(Recorded information Opens)

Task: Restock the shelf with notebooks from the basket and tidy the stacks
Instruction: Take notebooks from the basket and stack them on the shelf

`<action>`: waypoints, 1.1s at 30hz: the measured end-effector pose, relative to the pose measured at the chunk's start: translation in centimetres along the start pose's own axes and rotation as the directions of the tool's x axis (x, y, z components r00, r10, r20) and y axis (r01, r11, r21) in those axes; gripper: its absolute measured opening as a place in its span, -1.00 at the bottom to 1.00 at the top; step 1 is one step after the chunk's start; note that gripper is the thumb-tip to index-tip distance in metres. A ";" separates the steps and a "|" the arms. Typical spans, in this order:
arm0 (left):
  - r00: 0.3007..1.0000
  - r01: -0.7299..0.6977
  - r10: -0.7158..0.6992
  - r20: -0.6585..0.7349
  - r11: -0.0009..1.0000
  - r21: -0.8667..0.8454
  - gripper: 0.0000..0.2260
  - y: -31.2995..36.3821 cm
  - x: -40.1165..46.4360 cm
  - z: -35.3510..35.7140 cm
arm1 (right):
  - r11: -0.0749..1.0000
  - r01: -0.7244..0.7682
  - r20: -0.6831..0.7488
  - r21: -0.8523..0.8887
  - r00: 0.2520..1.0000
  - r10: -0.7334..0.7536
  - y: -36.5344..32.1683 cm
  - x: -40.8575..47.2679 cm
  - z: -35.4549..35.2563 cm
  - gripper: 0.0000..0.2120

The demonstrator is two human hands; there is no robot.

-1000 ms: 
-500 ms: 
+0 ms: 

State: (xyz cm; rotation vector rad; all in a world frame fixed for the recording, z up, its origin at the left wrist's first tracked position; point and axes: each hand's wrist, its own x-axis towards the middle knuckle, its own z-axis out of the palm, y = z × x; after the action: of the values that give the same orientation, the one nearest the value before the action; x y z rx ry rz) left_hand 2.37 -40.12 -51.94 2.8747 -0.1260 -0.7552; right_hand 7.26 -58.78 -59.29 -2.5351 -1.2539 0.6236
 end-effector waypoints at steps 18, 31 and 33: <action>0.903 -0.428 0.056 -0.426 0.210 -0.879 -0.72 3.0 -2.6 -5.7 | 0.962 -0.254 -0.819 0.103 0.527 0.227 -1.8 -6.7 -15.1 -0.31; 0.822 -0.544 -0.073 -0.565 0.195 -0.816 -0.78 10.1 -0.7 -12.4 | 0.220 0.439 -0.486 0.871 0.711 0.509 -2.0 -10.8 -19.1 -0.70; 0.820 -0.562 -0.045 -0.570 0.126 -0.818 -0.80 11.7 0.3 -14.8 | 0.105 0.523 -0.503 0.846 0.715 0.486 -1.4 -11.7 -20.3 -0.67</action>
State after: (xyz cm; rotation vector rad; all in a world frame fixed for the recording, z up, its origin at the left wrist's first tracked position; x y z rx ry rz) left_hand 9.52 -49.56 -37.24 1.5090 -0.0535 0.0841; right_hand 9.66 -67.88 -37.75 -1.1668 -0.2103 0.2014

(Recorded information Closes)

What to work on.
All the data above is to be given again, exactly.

Answer space.
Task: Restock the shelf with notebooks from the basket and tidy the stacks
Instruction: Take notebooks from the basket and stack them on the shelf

`<action>`: waypoints, 1.1s at 30hz: the measured end-effector pose, relative to the pose measured at the chunk's start: translation in centimetres along the start pose's own axes and rotation as the directions of the tool's x axis (x, y, z components r00, r10, r20) and y axis (r01, r11, r21) in those axes; gripper: its absolute measured opening as a place in its span, -1.00 at the bottom to 1.00 at the top; step 1 is one step after the chunk's start; note that gripper is the thumb-tip to index-tip distance in metres. A ";" separates the steps and a "|" the arms. Typical spans, in this order:
arm0 (left):
  - r00: 0.3007..1.0000
  - r01: -0.7299..0.6977
  - r10: -0.7158..0.6992
  - r20: -0.6585..0.7349
  - r11: -0.0009..1.0000
  - r21: -0.8667..0.8454
  - gripper: 0.0000..0.2260
  - y: -31.2995..36.3821 cm
  - x: -40.1165..46.4360 cm
  - z: -35.3510..35.7140 cm
arm1 (right):
  - r11: -0.0749..1.0000
  - r01: -0.7244..0.7682
  - r20: -0.6831..0.7488
  - r21: -0.8523..0.8887
  - r00: 0.2520..1.0000
  - r10: -0.7334..0.7536
  - y: -36.5344..32.1683 cm
  - x: -40.8575..47.2679 cm
  - z: -35.4549..35.2563 cm
  - gripper: 0.0000..0.2120

The demonstrator is two human hands; there is no robot.

-1000 ms: 
-500 ms: 
+0 ms: 

State: (xyz cm; rotation vector rad; all in a world frame fixed for the recording, z up, its origin at the left wrist's first tracked position; point and axes: each hand's wrist, its own x-axis towards the middle knuckle, its own z-axis out of the palm, y = z × x; after the action: of the values that give the same orientation, the one nearest the value before the action; x y z rx ry rz) left_hand 2.37 -40.12 -51.94 2.8747 -0.1260 -0.7552; right_hand 7.26 -58.78 -59.29 -2.5351 -1.2539 0.6236
 end-effector waypoints at steps 18, 31 and 33: <action>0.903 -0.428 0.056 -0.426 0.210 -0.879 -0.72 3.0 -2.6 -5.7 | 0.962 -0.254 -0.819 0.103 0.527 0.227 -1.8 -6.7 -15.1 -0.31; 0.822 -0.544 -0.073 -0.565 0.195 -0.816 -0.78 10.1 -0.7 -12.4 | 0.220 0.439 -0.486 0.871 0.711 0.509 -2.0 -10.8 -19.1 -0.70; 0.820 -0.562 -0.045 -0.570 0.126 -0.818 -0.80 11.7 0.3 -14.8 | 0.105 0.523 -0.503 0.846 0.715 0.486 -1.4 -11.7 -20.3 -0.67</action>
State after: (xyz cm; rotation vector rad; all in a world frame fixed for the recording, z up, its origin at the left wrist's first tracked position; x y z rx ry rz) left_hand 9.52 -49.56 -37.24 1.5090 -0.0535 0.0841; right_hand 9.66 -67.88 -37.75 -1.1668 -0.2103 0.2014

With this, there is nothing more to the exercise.